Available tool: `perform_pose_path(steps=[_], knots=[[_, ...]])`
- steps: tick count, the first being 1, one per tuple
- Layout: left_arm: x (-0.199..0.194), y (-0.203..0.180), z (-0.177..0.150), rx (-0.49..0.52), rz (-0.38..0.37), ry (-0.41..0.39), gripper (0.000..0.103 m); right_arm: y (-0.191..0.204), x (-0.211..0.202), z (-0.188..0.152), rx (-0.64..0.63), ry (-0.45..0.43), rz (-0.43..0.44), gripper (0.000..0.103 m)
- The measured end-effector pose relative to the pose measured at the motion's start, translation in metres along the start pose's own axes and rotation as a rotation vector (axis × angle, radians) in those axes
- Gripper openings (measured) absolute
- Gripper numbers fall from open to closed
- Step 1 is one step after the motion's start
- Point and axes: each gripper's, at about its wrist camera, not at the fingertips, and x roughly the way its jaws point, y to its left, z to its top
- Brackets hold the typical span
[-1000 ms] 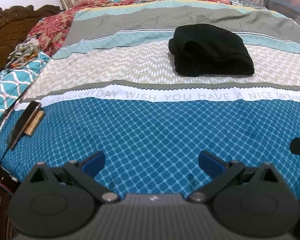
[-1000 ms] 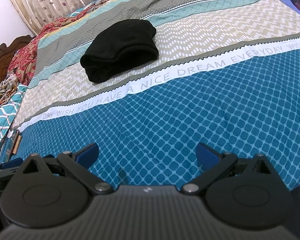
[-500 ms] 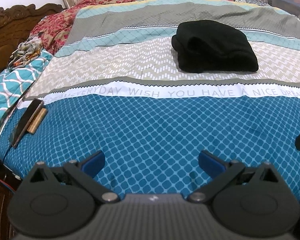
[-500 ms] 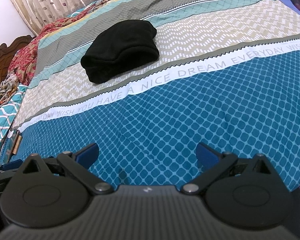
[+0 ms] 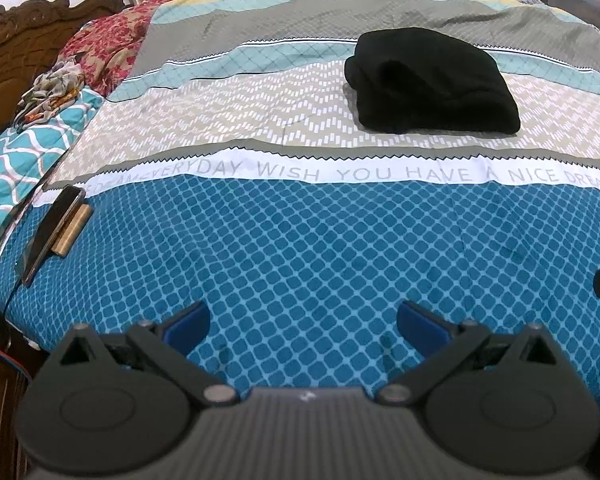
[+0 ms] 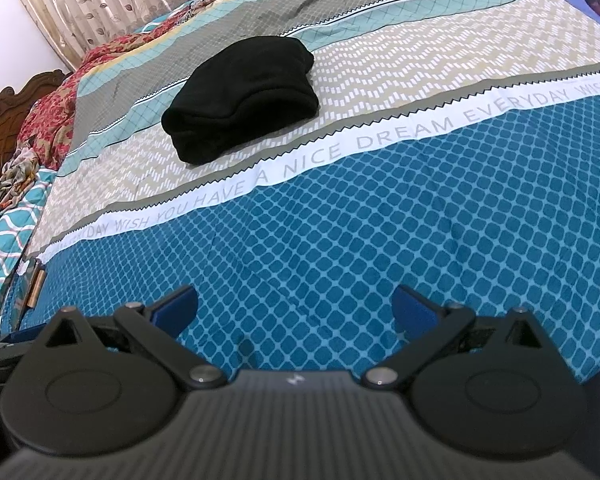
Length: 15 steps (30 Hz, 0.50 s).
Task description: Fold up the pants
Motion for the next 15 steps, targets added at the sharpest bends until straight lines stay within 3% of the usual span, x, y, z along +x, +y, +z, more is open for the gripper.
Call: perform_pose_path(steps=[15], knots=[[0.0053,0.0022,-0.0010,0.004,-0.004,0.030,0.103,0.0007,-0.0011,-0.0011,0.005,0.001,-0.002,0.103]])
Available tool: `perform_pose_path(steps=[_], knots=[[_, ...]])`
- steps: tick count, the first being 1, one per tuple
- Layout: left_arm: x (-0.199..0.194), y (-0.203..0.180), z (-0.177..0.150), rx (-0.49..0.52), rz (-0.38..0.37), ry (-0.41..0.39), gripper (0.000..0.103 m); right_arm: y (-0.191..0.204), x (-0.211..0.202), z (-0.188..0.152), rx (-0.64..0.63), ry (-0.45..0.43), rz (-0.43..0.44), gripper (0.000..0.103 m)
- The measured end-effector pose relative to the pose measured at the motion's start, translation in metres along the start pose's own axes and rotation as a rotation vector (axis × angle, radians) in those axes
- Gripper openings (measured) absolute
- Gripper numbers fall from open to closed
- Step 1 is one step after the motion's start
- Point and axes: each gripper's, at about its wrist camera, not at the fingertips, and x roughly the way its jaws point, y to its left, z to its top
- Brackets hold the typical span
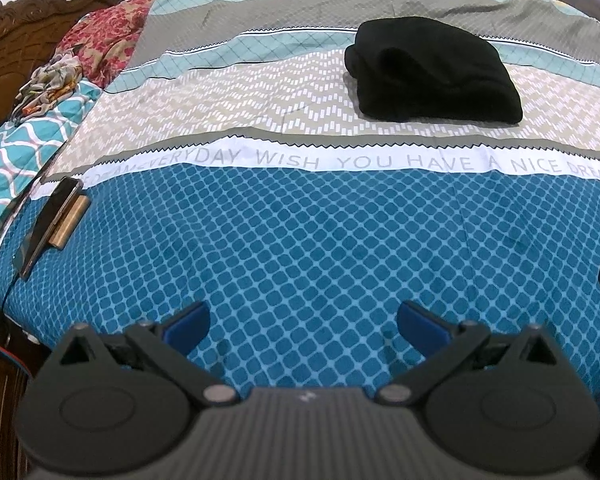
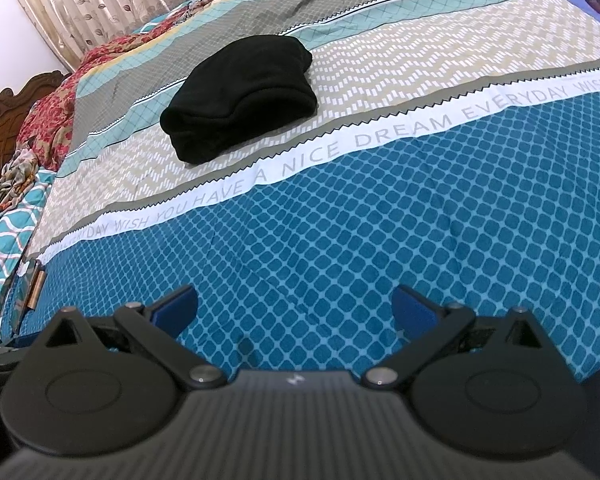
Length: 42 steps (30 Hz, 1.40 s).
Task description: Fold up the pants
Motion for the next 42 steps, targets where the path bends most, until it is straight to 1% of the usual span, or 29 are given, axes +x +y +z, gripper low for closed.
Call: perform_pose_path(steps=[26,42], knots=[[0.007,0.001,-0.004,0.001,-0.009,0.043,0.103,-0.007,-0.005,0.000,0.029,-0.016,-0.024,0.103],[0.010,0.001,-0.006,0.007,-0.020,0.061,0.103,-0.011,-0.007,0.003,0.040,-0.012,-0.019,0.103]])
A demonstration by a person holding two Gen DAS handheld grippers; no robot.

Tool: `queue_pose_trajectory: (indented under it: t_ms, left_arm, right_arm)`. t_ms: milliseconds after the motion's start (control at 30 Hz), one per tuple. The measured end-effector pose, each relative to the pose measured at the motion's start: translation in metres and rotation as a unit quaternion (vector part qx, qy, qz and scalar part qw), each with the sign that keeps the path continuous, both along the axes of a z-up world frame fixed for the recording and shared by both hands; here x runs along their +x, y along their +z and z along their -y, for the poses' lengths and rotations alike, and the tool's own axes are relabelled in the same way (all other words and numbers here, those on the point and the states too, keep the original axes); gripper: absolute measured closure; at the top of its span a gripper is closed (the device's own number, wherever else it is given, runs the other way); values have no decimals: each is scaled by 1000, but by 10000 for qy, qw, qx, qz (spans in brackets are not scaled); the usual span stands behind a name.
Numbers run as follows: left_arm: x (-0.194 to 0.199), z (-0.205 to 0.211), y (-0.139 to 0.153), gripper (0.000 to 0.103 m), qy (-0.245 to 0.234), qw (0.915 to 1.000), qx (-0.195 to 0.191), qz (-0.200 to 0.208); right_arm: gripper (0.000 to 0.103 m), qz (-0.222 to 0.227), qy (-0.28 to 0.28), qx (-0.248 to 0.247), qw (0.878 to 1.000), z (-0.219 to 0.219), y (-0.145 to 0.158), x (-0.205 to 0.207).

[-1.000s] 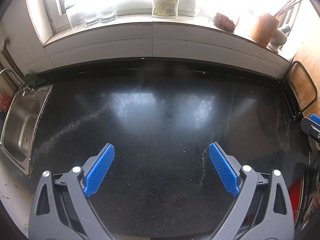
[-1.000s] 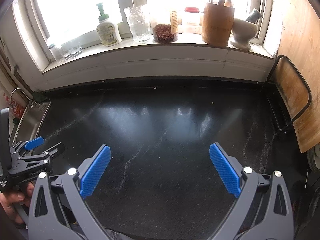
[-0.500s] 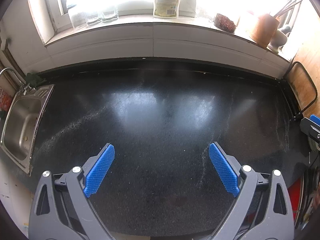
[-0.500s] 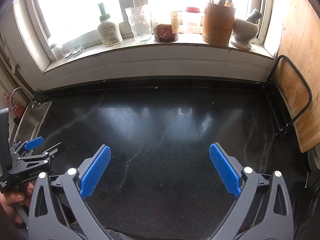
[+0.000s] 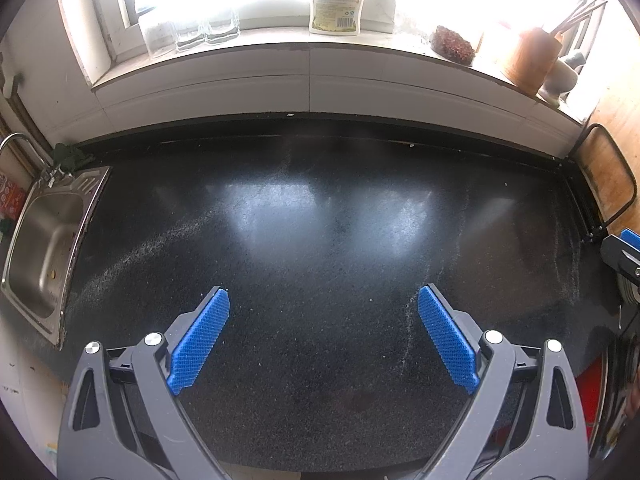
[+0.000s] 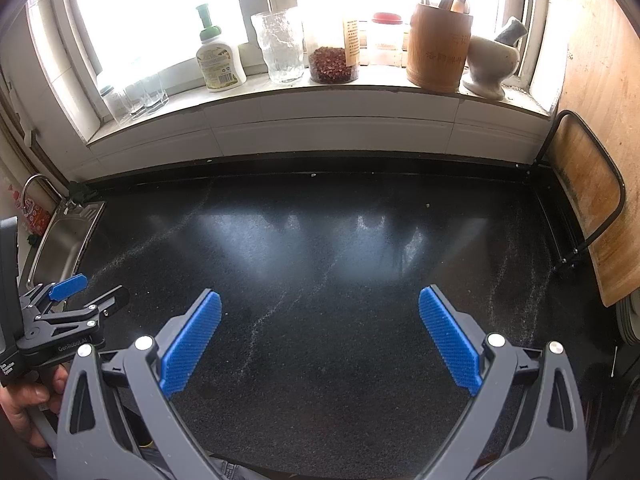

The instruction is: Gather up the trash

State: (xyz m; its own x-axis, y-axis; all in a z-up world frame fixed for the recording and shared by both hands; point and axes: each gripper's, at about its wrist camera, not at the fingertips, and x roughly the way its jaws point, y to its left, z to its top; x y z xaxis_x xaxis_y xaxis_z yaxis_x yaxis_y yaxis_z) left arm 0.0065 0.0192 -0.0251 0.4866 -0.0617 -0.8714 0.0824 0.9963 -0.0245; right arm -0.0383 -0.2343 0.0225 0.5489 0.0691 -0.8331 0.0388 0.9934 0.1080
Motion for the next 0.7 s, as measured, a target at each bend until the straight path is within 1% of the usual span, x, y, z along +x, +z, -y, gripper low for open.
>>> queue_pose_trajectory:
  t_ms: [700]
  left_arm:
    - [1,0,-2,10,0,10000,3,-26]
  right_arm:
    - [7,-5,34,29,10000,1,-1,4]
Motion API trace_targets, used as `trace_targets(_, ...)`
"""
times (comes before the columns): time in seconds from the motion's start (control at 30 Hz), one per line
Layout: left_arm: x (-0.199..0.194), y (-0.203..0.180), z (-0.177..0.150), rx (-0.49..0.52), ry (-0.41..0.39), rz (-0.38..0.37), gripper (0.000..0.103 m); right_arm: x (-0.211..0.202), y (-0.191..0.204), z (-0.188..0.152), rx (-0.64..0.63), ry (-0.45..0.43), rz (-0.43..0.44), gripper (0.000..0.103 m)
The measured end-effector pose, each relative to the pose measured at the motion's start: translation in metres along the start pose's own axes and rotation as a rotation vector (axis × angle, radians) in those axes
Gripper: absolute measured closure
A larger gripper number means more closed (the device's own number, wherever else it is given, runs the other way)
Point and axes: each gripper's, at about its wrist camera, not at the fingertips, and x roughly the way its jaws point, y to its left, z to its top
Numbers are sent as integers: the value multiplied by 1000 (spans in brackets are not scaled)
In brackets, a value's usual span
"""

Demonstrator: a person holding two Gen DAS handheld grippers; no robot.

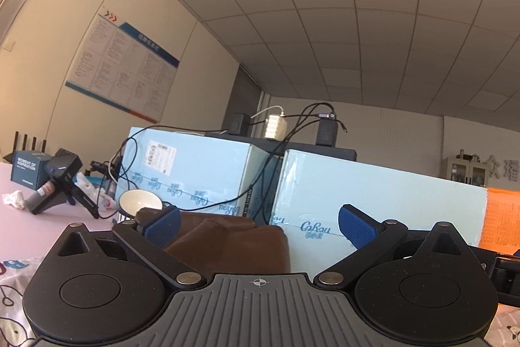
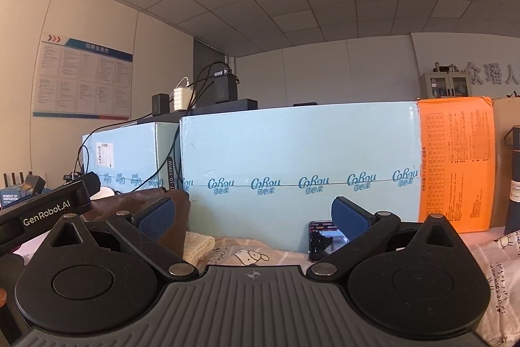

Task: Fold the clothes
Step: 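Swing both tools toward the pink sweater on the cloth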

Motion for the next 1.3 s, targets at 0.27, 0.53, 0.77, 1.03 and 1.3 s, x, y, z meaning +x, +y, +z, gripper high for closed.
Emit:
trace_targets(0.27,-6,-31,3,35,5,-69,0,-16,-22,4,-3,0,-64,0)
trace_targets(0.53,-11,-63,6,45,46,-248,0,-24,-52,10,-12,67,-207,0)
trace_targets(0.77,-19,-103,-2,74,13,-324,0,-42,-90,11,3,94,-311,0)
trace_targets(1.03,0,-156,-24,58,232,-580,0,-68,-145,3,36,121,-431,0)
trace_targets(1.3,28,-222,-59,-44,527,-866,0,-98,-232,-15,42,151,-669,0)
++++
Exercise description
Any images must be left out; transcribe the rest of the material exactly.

Response
Available tool: `perform_pose_path(steps=[_], knots=[[_, ...]])`
- steps: tick count, the first being 1, one per tuple
- Layout: left_arm: x (-0.199..0.194), y (-0.203..0.180), z (-0.177..0.150), rx (-0.49..0.52), rz (-0.38..0.37), ry (-0.41..0.39), gripper (0.000..0.103 m); right_arm: y (-0.191..0.204), x (-0.211..0.202), z (-0.188..0.152), rx (-0.64..0.63), ry (-0.45..0.43), rz (-0.43..0.44), gripper (0.000..0.103 m)
- The measured end-effector pose relative to the pose measured at the motion's start, translation in metres along the start pose's own axes and rotation as a rotation vector (axis × angle, radians) in those axes
- Gripper openings (measured) absolute
- Gripper numbers fall from open to closed
- Step 1 is one step after the motion's start
- Point and axes: each gripper's, at about its wrist camera, not at the fingertips, and x roughly the way its jaws point, y to its left, z to its top
- Brackets hold the typical span
[-1000 ms] 
[-1000 ms] 
[-500 ms] 
[-500 ms] 
[+0 ms] 
[+0 ms] 
Length: 15 steps (30 Hz, 0.50 s).
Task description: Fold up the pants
Motion for the next 15 steps, targets added at the sharpest bends until straight lines stay within 3% of the usual span, x, y, z along +x, +y, +z, more is open for the gripper.
Call: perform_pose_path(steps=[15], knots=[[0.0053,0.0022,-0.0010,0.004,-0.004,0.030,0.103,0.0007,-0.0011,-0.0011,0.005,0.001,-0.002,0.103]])
Available tool: `perform_pose_path(steps=[_], knots=[[_, ...]])`
- steps: tick count, the first being 1, one per tuple
- Layout: left_arm: x (-0.199..0.194), y (-0.203..0.180), z (-0.177..0.150), rx (-0.49..0.52), rz (-0.38..0.37), ry (-0.41..0.39), gripper (0.000..0.103 m); right_arm: y (-0.191..0.204), x (-0.211..0.202), z (-0.188..0.152), rx (-0.64..0.63), ry (-0.45..0.43), rz (-0.43..0.44), gripper (0.000..0.103 m)
- The measured end-effector pose relative to the pose measured at the motion's start, translation in metres along the start pose's own axes and rotation as a rotation vector (axis × angle, radians) in those axes
- Gripper openings (measured) absolute
- Gripper numbers fall from open to closed
- Step 1 is one step after the motion's start
- Point and axes: each gripper's, at about its wrist camera, not at the fingertips, and x roughly the way its jaws point, y to its left, z to its top
- Brackets hold the typical span
Length: 42 steps (30 Hz, 1.40 s).
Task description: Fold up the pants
Motion for the next 42 steps, targets where the path bends most, until it is straight to 1% of the usual span, or 29 are given, axes +x +y +z, gripper low for closed.
Call: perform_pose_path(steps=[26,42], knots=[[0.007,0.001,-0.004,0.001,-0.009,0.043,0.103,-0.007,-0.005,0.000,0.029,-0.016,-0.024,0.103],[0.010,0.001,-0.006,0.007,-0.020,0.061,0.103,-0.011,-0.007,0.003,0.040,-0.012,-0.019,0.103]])
A demonstration by a person holding two Gen DAS handheld grippers; no robot.

Tool: `queue_pose_trajectory: (indented under it: t_ms, left_arm, right_arm)`. t_ms: milliseconds after the motion's start (control at 30 Hz), one per tuple. The measured end-effector pose, each relative to the pose measured at the motion's start: translation in metres and rotation as a unit quaternion (vector part qx, qy, qz and scalar part qw), each with the sign that keeps the path continuous, both along the axes of a z-up world frame fixed for the recording and shared by both hands; here x runs along their +x, y along their +z and z along their -y, for the poses' lengths and rotations alike, and the tool's own axes are relabelled in the same way (all other words and numbers here, those on the point and the states too, keep the original axes); gripper: absolute measured closure; at the top of its span a gripper is closed (the device's own number, wherever else it is given, runs the other way); values have no decimals: each is scaled by 1000, but by 10000 for qy, qw, qx, qz (spans in brackets are not scaled); the usual span stands behind a name.
Numbers run as follows: left_arm: x (-0.194 to 0.199), z (-0.205 to 0.211), y (-0.139 to 0.153), gripper (0.000 to 0.103 m), qy (-0.245 to 0.234), qw (0.915 to 1.000), qx (-0.195 to 0.191), qz (-0.200 to 0.208); right_arm: gripper (0.000 to 0.103 m), qz (-0.222 to 0.227), qy (-0.28 to 0.28), qx (-0.248 to 0.247), qw (0.878 to 1.000), z (-0.219 to 0.219), y (-0.145 to 0.158), x (-0.205 to 0.207).

[-1.000s] 
[-1.000s] 
[-0.500s] 
[-0.500s] 
[+0.000s] 
[+0.000s] 

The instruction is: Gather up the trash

State: (xyz m; its own x-axis, y-axis; all in a z-up world frame fixed for the recording and shared by both hands; point and axes: each gripper's, at about its wrist camera, not at the fingertips, and x roughly the way its jaws point, y to its left, z to its top; x y z xaxis_x xaxis_y xaxis_z yaxis_x yaxis_y yaxis_z) left arm 0.0065 0.0192 -0.0251 0.4866 -0.0617 -0.8714 0.0824 0.9963 -0.0245; right arm -0.0383 -0.2343 0.0225 0.5489 0.0691 -0.8331 0.0388 0.9934 0.1080
Motion for the next 0.7 s, as measured, a target at each bend until the straight path is within 1% of the usual span, x, y, z along +x, +z, -y, gripper low for open.
>>> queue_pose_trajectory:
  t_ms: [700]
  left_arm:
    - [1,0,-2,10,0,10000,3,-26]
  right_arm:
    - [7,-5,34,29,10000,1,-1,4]
Motion API trace_targets, used as `trace_targets(_, ...)`
"""
times (comes before the columns): time in seconds from the motion's start (control at 30 Hz), one per line
Layout: left_arm: x (-0.199..0.194), y (-0.203..0.180), z (-0.177..0.150), rx (-0.49..0.52), ry (-0.41..0.39), rz (-0.38..0.37), gripper (0.000..0.103 m); right_arm: x (-0.211..0.202), y (-0.191..0.204), z (-0.188..0.152), rx (-0.64..0.63), ry (-0.45..0.43), rz (-0.43..0.44), gripper (0.000..0.103 m)
The measured end-effector pose, each relative to the pose measured at the motion's start: translation in metres along the start pose's own axes and rotation as a rotation vector (axis × angle, radians) in those axes
Gripper: absolute measured closure
A larger gripper number means more closed (the device's own number, wherever else it is given, runs the other way)
Point and axes: each gripper's, at about its wrist camera, not at the fingertips, and x roughly the way its jaws point, y to its left, z to its top
Numbers are sent as integers: the value multiplied by 1000 (spans in brackets are not scaled)
In brackets, a value's usual span
"""

Demonstrator: a person holding two Gen DAS handheld grippers; no robot.


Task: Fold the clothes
Step: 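Swing both tools toward the pink sweater on the cloth
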
Motion for the next 1.3 s, targets at 0.27, 0.53, 0.77, 1.03 and 1.3 s, x, y, z meaning +x, +y, +z, gripper high for closed.
Emit:
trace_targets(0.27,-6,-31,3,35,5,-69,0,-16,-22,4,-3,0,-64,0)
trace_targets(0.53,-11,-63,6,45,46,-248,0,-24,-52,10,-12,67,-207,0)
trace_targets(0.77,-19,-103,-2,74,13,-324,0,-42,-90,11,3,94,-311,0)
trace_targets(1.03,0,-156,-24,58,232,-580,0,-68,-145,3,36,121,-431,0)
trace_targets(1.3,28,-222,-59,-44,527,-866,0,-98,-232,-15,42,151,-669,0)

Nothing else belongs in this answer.